Have you ever found yourself in a position of power or otherwise success and saw how people began to take a sudden interest in you because of you your success? I’m willing to bet most people on this planet have. I can’t speak for everyone but, to me, it feels terrible seeing people want to befriend me and celebrate me because of some success that I’ve gained when there were times when I was stuck in a rut and nobody cared. Times when I can recall being so alone (and loving it) and watching my peers continue life without me, or times when I trusted someone as a friend but as soon as disaster or crisis strikes they’re no longer my friends. Being a loner or introvert can make you more receptive to these feelings, perhaps, than being an extrovert; because when you’re an extrovert (or popular) you might be used to having tons of people around and welcome success bringing even more people into your life, even opportunists. But even extroverts should be able to understand the value of a true friend: one who sticks around during the crisis and the come up. Through the thick and thin. But I haven’t been much of an extrovert lately so I can’t tell you ’bout that life. That extrovert lyfe. What I can share with you are some ways of recognizing and dealing with fair-weather friends.
They expect everyone to like them by using charm
Fair-weather friends are the ones you see that you know from previous chapters of your life who, all of a sudden, take an interest in you and use their charm to get you to like them. Understand, you get to see the true character and colors of people who say they care about when things get rough. When everything has gone tits up in life. Using an excessive amount of charm and flattery can signal a variety of negative things such as internal conflict, low self-esteem, maliciousness, jealousy, etc. For example, at one of my previous jobs, I came across dozens of new coworkers who would try and charm me into being their friend. They would smile at me from across the office out of the blue, or have a casual conversation with someone and glance at me and smile, or come up to me and say hi in an overly excited way. It all struck me as innately strange and warning signals would alarm in my head. If you want to make a new friend without being an opportunist just be normal and treat them normally. Simple. Say hi, and have a casual conversation like you would any other Joe Blow. Don’t overly charm people because then you look like a creep.
They judge you from a distance when the charm doesn’t work
People who have been rejected when the charm technique doesn’t work will then judge you and watch you from a distance. This is the “hater” phase. Once they start doing this they wait and prey on your mistakes so they can quietly scrutinize them. This is because fair-weather people are insecure opportunists who try to use other people to advance their agendas. They don’t really like you, they like the idea they have of you. There’s no unconditional love there, just greed and selfishness.
They might already understand they are not a true friend but act like a buddy anyway
Fair-weather friends just want to take from you. They are reluctant to give you anything in return because then that would mean they’re being fake and being fake is not good for your self-esteem. Being in a reciprocal relationship with a fair-weather friend is very dangerous indeed. True friends have a much deeper connection to one another and the loyalty is felt and unquestioned. If you have to question your relationship with someone that means it’s a bad relationship.

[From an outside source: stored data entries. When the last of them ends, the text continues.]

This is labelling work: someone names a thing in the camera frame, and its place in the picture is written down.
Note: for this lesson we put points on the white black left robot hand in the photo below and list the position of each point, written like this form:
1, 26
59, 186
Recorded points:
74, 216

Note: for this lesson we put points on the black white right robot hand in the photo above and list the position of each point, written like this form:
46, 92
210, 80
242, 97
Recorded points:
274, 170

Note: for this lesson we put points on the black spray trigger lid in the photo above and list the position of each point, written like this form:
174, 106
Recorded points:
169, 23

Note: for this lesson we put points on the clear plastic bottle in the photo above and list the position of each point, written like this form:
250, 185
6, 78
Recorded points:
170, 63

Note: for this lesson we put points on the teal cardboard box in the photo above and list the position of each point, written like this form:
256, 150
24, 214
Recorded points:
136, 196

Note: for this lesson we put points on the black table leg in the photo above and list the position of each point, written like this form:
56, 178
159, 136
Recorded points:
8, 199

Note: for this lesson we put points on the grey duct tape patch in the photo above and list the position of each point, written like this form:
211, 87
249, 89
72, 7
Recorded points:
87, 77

The more success you gain the closer they get to try to hurt you
You must keep the grass cut low so the snakes don’t infect your precious mental ecosystem. Fake and fair-weather friends will love you when everything is going better and better for you but the ulterior motives are there and will always be. This is because they feel threatened by you and are afraid of your greatness. You mustn’t be afraid to travel alone on your journey to success. It’s a lonely road, but you’re bound to meet some true blue people as you climb the ladder.

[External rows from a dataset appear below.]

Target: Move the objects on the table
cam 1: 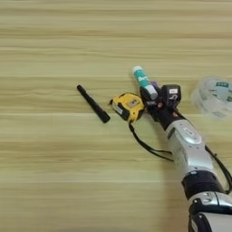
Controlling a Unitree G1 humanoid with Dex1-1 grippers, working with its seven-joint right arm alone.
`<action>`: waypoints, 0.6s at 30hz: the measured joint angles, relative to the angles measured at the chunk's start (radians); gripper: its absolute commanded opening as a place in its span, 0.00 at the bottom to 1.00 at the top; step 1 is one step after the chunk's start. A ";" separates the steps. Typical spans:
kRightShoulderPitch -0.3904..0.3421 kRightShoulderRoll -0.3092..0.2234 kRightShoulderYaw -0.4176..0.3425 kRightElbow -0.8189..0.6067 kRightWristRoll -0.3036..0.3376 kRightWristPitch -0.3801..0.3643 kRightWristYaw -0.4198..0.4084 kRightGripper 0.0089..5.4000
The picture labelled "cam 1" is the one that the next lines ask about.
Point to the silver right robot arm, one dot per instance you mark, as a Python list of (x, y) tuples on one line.
[(187, 148)]

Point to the black marker pen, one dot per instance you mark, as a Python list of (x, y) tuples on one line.
[(92, 103)]

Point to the clear adhesive tape roll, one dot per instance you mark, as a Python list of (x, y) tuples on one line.
[(201, 96)]

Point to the green white glue stick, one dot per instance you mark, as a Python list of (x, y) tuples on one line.
[(142, 79)]

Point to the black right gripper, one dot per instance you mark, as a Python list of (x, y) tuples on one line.
[(164, 116)]

Accept they aren’t really your friend and avoid them
Stay away from negative and untrustworthy people. Period. You don’t need that in your life. Keep the positive energy flowing and make the most of your precious time on earth. The real ones will truly care for you as one of their own, even, and especially when you hit rock bottom. They treat you like a kindred spirit. Find your true tribe and cherish them. For example, when I find out someone is just being friendly with me for their own personal gain I laugh at them in my head and roll my eyes and pity them. My main emotional connection to that person from that point on is one of pity and scorn. Once that has been established I just focus my attention on better things and avoid the pitiful person.
Be alone without being lonely
If you don’t yet have such a tribe then learn to enjoy your own company and be alone. Your tribe will eventually appear in your life as long as you stay on course of your life’s mission. Until then be patient and enjoy the alone time as a time for meaningful growth and development. Afterall, we all come into this world alone and will ultimately perish alone as well. Don’t ever feel you need someone to add to your life because you aren’t enough by yourself.
I hope this helped you in coming to understand and realize fair-weather friends. When it comes to relationships with peers you must be cautious of drama, pretention, and negativity. Other than that, keep shining and living your best life.